Amor louco: eu contigo e tu com outro, já diziam os antigos. Imaginemos uma coisa parecida hoje.
Suponhamos que uma herdeira da cortiça ou dos hipermercados, de 48 anos, desaparecia e era encontrada meses depois a viver com um segurança vinte anos mais novo. Até aqui tudo igual. Mesmo no nosso tempo seria possivel o desejo de recato e privacidade, bastando desligar o telemóvel e não frequentar as redes sociais. A comoção na família endinheirada e o interesse mediático também não seria muito diferente.

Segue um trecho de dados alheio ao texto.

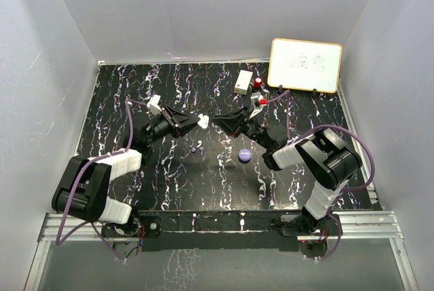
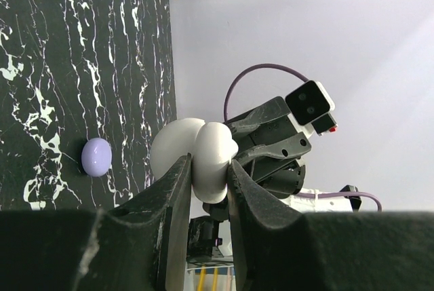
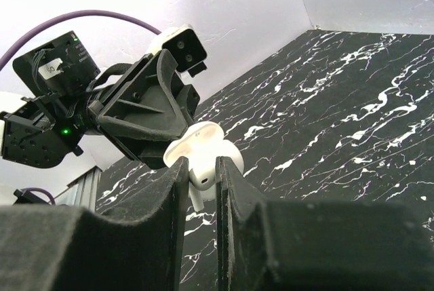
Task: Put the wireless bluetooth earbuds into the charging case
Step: Place the earbud in the charging case.
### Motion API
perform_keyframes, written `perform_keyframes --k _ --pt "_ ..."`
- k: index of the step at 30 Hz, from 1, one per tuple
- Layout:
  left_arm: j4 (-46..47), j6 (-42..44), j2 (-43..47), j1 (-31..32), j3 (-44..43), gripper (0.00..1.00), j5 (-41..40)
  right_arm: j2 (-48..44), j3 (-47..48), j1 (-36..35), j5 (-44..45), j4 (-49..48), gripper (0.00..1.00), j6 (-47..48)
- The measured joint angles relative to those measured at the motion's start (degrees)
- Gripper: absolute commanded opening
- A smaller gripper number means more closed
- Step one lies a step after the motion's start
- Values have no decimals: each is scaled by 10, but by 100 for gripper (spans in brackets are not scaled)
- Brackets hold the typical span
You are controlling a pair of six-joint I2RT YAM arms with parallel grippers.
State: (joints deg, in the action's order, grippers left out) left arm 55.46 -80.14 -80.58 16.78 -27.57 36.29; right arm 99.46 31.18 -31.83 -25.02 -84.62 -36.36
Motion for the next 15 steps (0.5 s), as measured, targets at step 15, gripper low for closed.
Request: perform_keyframes --k 15 --pt "-22 -5 0 14 -7 0 -14 0 23 -5 9 0 0 33"
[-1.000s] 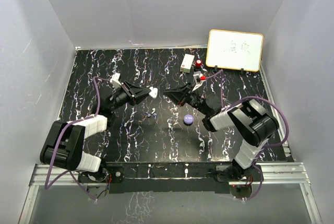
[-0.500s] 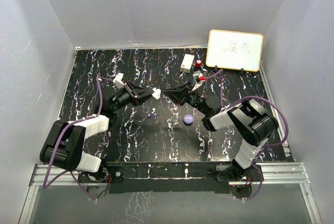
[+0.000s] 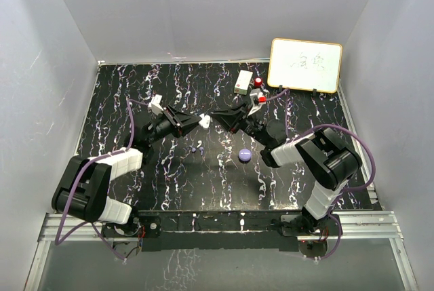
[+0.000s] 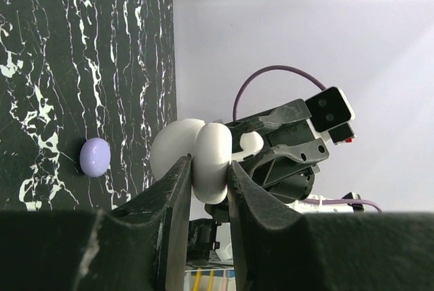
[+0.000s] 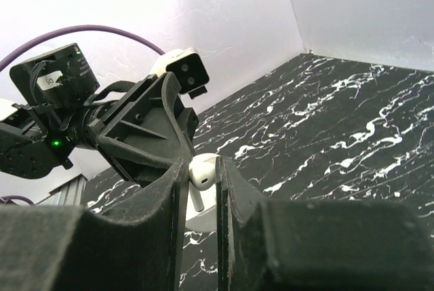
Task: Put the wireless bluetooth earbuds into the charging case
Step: Place the earbud in the charging case.
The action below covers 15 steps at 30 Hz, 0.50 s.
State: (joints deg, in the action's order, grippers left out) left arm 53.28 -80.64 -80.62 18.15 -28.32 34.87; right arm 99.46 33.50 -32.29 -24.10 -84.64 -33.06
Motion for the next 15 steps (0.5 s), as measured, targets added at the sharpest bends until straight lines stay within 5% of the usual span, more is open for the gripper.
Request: perform_keyframes --k 15 --pt "-6 -20 -41 0 -54 0 -4 3 50 -2 -10 -1 0 52"
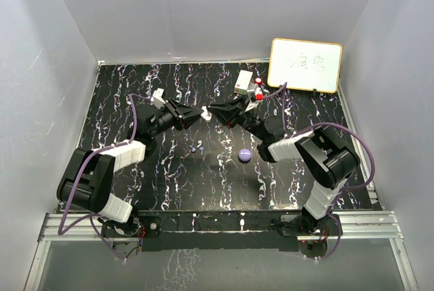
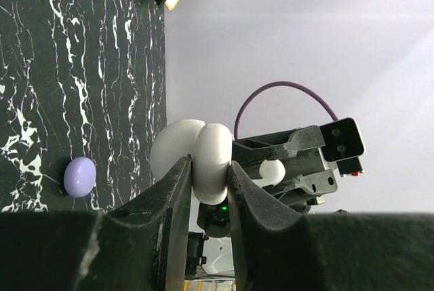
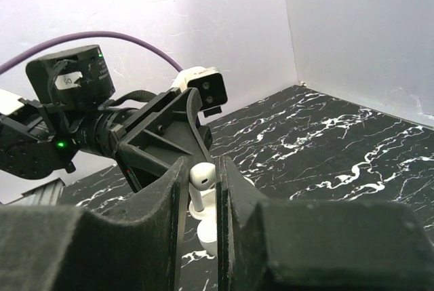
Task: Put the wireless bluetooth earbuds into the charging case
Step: Place the earbud in the charging case.
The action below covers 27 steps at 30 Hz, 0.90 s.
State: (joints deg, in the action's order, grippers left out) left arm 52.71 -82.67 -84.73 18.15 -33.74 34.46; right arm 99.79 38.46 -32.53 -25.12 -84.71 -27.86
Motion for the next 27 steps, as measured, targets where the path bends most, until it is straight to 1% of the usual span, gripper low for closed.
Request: perform_keyframes --k 8,27 --pt "1 -22 -11 0 -11 0 0 26 14 0 -3 0 0 32" --pt "11 -42 -11 0 -11 0 0 27 24 0 -3 0 0 57"
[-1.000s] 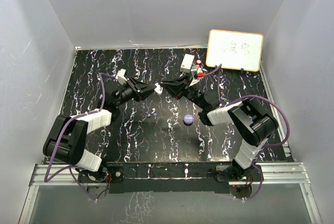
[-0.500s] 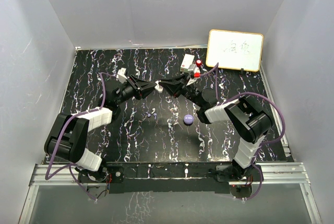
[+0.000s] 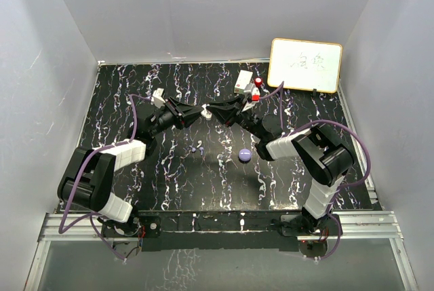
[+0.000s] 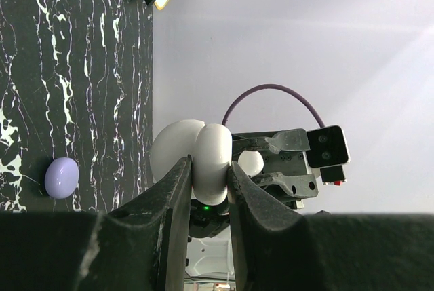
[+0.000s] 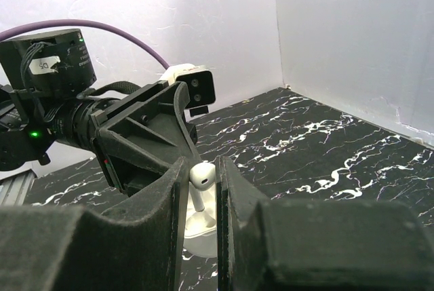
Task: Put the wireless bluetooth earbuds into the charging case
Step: Place the earbud in the charging case.
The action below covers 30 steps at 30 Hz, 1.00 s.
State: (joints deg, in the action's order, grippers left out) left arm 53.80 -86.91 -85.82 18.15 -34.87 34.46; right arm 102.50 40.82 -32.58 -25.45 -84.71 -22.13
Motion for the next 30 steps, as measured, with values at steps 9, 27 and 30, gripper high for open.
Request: perform_keyframes --k 9,27,30 --pt "3 -4 0 0 0 0 0 0 -2 0 2 0 0 10" --pt "3 -5 1 0 1 0 0 0 -23 5 11 0 0 13" --pt "3 -5 1 0 1 0 0 0 -24 5 11 0 0 13"
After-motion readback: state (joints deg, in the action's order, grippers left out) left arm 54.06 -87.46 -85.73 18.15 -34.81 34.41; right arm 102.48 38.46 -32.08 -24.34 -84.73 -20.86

Outra conversa seria o estatuto de Maria Adelaide hoje: presença em todos os telejornais e capas de revistas, símbolo da pureza do amor, emblema da nova condição feminina etc. A família endinheirada e famosa ficaria com o labéu de reaccionária-marialva e não lhe restaria mais do que deixar de prestar declarações.
A diferença mais importante, no entanto, seria outra. À época, os pincipais especialistas - Sobral Cid, Egas Moniz, Júlio de Matos - garantiram um epsisódio de loucura lúcida ou, na melhor das hipóteses, uma disparatada pulsão sexual de derniére pluie, coisa que hoje seria enquadrada num surto maníaco, por exemplo.
A superioridade da ciência sobre a crença não assenta na sua infalibilidade, antes na sua falsicabilidade. Uma teoria hoje excelente amanhã é arrasada, é assim que funciona. O problema, como Foucault imortalizou, é o uso social e político de cada momento científico. No outro dia falava, na clínica, com uma mulher jovem e assertiva, que me debitava verdades axiomáticas da psicologia actual. Dispus-me a emprestar-lhe um ou dois exemplares dos muitos livros de psiquiatria que herdei do meu pai. Edições luxuosas dos anos 70, reunindo os melhores da altura em congressos mundiais: a homossexualidade era , obviamente, uma patologia.
Maria Adelaide publicou a sua defesa, reeditada pela Bertrand em 2018; como diz a autora do texto, e muito bem, devia ser ensinada nas faculdades de psicologia.